Agatha Redmond folded the thin sheets carefully. There was a mist in
her gaze as she looked off toward the distant city lights.

"Dear old gentleman! His whole love-story, and my mother's, too,
perhaps!" Her quickened memory recalled childish impressions of a
visit to a large country house and of a solemn old man--he seemed
incredibly ancient to her--and of feeling that in some way she and her
mother were in a special relationship to the house. It was called "the
old red house," and was full of fascinating things. The ancient man
had bidden her go about and play as if it were her home, and then had
called her to him and laid open a book, leading her mind to regard its
mysteries. Greek! It seemed to her as if she had begun it there and
then. Later the mother became the teacher. She was nursed, as it
were, within sight of the windy plains of Troy and to the sound of the
Homeric hymns--and all by reason of this ancient scholar.

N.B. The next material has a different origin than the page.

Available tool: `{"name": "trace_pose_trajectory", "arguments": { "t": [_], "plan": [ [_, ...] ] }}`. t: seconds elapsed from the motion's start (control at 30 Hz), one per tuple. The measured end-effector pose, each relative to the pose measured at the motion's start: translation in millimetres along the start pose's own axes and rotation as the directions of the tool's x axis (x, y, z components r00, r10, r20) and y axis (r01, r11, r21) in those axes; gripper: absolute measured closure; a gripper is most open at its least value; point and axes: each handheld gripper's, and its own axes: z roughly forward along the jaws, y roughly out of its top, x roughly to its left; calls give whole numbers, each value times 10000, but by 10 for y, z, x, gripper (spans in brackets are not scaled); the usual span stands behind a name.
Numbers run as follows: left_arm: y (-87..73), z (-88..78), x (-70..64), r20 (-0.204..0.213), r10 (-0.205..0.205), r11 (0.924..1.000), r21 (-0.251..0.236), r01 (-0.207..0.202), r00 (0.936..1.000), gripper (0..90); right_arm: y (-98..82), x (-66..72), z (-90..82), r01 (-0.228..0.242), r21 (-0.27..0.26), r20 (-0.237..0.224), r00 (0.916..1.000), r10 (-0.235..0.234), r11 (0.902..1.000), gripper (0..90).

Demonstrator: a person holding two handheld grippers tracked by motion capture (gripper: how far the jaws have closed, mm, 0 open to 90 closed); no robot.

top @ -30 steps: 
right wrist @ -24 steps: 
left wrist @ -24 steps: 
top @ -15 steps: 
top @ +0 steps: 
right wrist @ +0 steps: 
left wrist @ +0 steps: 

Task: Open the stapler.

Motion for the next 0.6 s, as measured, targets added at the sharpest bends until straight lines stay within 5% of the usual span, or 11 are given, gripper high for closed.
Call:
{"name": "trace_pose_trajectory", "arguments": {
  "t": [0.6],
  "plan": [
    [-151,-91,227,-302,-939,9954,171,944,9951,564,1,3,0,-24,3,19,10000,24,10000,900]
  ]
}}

There was a vivid picture in her mind, gathered at some later visit, of
a soft hillside, a small white church standing under its balm-of-gilead
tree, and herself sitting by a stone in the old churchyard, listening
to the strains of a hymn which floated out from the high, narrow
windows. She remembered how, from without, she had joined in the hymn,
singing with all her small might; and suddenly the association brought
back to her a more recent event and a more beautiful strain of music.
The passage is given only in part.